## Requirement
Each line of the data below holding the word "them" must be copied.

[[ Information shown, beginning ]]

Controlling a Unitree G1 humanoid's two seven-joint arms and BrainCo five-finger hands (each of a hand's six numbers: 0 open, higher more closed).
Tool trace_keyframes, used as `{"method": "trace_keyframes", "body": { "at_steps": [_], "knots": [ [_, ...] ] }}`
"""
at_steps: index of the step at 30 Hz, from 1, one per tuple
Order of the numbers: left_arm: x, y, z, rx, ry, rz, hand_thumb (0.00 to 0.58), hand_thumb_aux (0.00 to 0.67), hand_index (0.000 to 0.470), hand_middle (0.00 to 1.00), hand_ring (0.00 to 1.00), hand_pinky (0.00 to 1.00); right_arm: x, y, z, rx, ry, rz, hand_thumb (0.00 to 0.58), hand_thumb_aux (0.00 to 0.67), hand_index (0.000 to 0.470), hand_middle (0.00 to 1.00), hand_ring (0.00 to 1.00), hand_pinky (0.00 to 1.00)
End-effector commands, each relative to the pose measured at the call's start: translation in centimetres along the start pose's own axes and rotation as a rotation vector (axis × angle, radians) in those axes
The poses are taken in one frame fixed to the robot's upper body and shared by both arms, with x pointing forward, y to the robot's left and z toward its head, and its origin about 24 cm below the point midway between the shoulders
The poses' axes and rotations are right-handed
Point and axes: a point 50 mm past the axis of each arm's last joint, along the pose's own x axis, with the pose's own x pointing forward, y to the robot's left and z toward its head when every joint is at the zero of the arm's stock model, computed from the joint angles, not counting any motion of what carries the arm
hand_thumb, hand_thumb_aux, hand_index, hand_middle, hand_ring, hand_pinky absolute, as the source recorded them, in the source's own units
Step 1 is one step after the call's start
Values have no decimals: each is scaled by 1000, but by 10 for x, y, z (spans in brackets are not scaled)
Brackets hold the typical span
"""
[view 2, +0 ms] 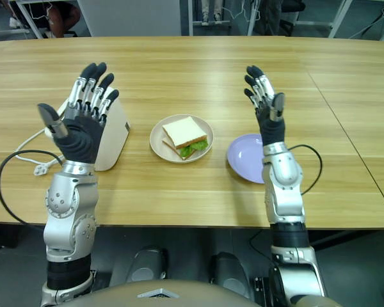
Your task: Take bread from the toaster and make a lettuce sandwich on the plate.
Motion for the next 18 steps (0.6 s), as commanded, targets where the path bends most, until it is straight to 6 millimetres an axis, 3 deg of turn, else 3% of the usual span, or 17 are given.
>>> {"method": "trace_keyframes", "body": {
  "at_steps": [1, 10, 18],
  "knots": [
    [-10, -3, 12, -30, -11, -2, 0, 0, 0, 0, 0, 0, -11, -4, 11, 40, -24, -24, 0, 0, 0, 0, 0, 0],
    [-29, -6, 12, -97, -31, -31, 0, 0, 0, 0, 0, 0, -29, -13, 9, 109, -74, -85, 0, 0, 0, 0, 0, 0],
    [-39, -2, 11, -86, -52, 7, 0, 0, 0, 0, 0, 0, -29, -18, 10, 141, -99, -129, 0, 0, 0, 0, 0, 0]
  ]
}}
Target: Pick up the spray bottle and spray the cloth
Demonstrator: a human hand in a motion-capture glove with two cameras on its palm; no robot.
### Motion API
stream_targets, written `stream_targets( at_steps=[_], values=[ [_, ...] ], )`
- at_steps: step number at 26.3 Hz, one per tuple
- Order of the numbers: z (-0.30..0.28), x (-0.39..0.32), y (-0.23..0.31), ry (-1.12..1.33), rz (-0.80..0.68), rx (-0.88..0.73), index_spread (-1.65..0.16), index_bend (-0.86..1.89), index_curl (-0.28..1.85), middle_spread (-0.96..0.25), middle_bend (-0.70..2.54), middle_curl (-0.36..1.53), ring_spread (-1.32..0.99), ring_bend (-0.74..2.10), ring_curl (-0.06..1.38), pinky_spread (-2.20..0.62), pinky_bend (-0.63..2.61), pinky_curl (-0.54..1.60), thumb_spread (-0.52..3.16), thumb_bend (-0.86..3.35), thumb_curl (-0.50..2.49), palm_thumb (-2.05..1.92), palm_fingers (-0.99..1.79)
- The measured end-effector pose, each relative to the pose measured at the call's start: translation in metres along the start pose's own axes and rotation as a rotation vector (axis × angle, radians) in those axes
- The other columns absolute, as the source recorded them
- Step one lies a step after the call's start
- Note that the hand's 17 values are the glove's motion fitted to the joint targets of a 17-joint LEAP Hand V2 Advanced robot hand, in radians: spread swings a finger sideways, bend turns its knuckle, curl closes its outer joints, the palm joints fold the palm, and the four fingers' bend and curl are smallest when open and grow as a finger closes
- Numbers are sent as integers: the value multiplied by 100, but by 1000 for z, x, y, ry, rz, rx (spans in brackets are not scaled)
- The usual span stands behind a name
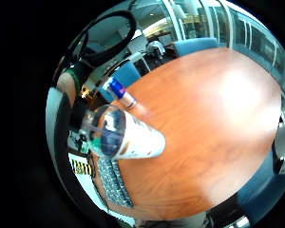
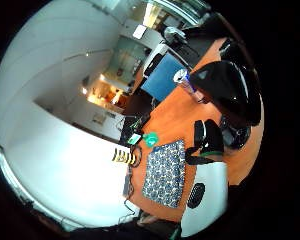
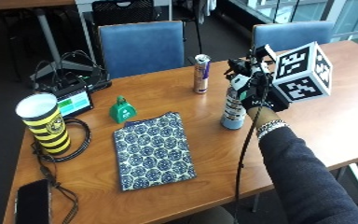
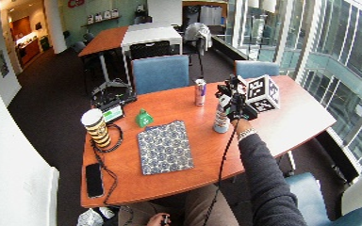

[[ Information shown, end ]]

## Output of the task
hand_thumb, hand_thumb_aux, hand_index, hand_middle, hand_ring, hand_pinky absolute, as the source recorded them, in the source's own units
- The other columns absolute, as the source recorded them

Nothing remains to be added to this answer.